==== Data below ====

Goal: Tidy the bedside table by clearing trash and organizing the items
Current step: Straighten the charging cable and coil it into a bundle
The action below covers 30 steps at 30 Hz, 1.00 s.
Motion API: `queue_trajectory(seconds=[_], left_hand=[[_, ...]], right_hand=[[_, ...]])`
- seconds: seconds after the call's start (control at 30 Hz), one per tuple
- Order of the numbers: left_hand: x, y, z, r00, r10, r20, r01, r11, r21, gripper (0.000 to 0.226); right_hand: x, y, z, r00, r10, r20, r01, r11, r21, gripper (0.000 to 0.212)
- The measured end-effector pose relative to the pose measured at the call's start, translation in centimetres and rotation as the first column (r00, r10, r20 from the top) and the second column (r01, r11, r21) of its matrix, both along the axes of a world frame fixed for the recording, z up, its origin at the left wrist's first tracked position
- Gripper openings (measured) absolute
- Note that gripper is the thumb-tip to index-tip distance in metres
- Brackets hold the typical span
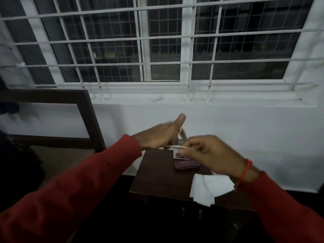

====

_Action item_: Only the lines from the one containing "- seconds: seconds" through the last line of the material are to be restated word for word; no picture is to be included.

_Expected output_:
- seconds: seconds after the call's start (control at 30 Hz), one per tuple
- Order of the numbers: left_hand: x, y, z, r00, r10, r20, r01, r11, r21, gripper (0.000 to 0.226); right_hand: x, y, z, r00, r10, r20, r01, r11, r21, gripper (0.000 to 0.212)
- The measured end-effector pose relative to the pose measured at the call's start, translation in centimetres and rotation as the first column (r00, r10, r20 from the top) and the second column (r01, r11, r21) of its matrix, both along the axes of a world frame fixed for the recording, z up, its origin at the left wrist's first tracked position
- Gripper openings (measured) absolute
- Note that gripper is the thumb-tip to index-tip distance in metres
- Brackets hold the typical span

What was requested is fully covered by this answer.